La Perle was beating up fast in the Calypso's wake and Ramage stared at her. The three masts were in line. She could pass one side or the other at the very last moment. Suddenly he realized why she looked a little strange: all her guns had just been run in and the gun ports closed. The French lieutenant had - wisely from his point of view and fortunately from Ramage's - done it presumably because he wanted his men ready to handle sails and secure that cable; as far as he was concerned there was no fighting to be done; simply a problem of salvage.

CHAPTER NINE

Lieutenant de vaisseau Jean - Pierre Bazin bitterly regretted the day he had ever gone to sea. As a boy growing up in Lyon, where the placid River Saone joined the turbulent Rhone after its race through the mountains, he had watched the Saone passing within a hundred yards of his home in one of the narrow streets in the shadow of the cathedral. He had also walked the other way, to the Fort de Lovasse. He had walked up to the Fort scores of times, hundreds in fact, to watch the soldiers drilling, the bands playing, men marching and countermarching to the beat of a drum. But soldiering had never excited him; the pressed uniforms, the polished buttons, the pipeclayed belts (for this was before the Revolution) had seemed a lot of unnecessary work every day, especially to a boy who was for ever accounting to his mother for the latest holes in breeches and boots.
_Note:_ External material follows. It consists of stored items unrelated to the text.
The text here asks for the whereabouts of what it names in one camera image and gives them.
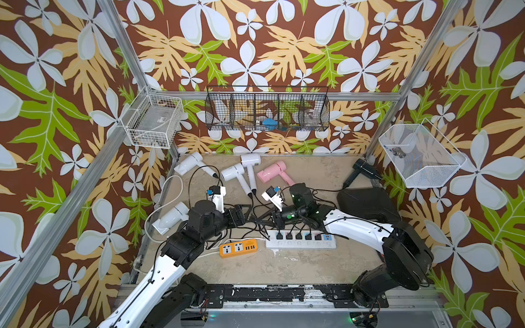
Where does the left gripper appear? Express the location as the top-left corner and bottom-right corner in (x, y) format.
(199, 203), (250, 243)

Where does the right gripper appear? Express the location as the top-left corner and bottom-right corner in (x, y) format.
(257, 204), (308, 230)

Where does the black dryer power cable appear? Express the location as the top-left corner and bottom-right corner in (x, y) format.
(311, 188), (354, 241)

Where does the white multicolour power strip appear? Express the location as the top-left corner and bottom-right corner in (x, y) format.
(265, 230), (336, 250)

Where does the orange power strip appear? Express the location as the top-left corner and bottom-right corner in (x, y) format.
(220, 239), (258, 258)

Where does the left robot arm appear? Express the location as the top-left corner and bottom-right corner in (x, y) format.
(99, 200), (252, 327)

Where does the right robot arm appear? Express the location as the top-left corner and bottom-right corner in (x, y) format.
(262, 183), (434, 307)

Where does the white hair dryer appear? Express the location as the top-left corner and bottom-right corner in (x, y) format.
(174, 153), (219, 178)
(221, 163), (253, 199)
(241, 153), (261, 195)
(153, 202), (189, 235)

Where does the pink hair dryer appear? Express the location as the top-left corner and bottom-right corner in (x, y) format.
(257, 161), (295, 186)

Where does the white hair dryer near left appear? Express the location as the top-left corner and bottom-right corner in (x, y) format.
(153, 202), (189, 235)

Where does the white hair dryer far left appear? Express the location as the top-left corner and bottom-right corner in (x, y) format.
(174, 153), (219, 178)

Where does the black plastic tool case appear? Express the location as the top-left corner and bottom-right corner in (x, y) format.
(336, 187), (402, 224)

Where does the black hair dryer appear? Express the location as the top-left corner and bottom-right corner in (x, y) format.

In contrast the rivers had captured his imagination. Along the Saone men sat on the banks or stood among the rushes, fishing from dawn to dusk, with a sleep in the middle of the day when the sun was high (as it was now, but never reaching such an altitude or heat, of course). Horses had plodded along the banks of the Saone, towing barges and disturbing the pecheurs. The barges were usually painted in gay colours and carried cargoes from places which seemed as distant to a young boy as China: from Tournus and Chalon, and towns on the Saone's tributaries, like Dijon and Dole.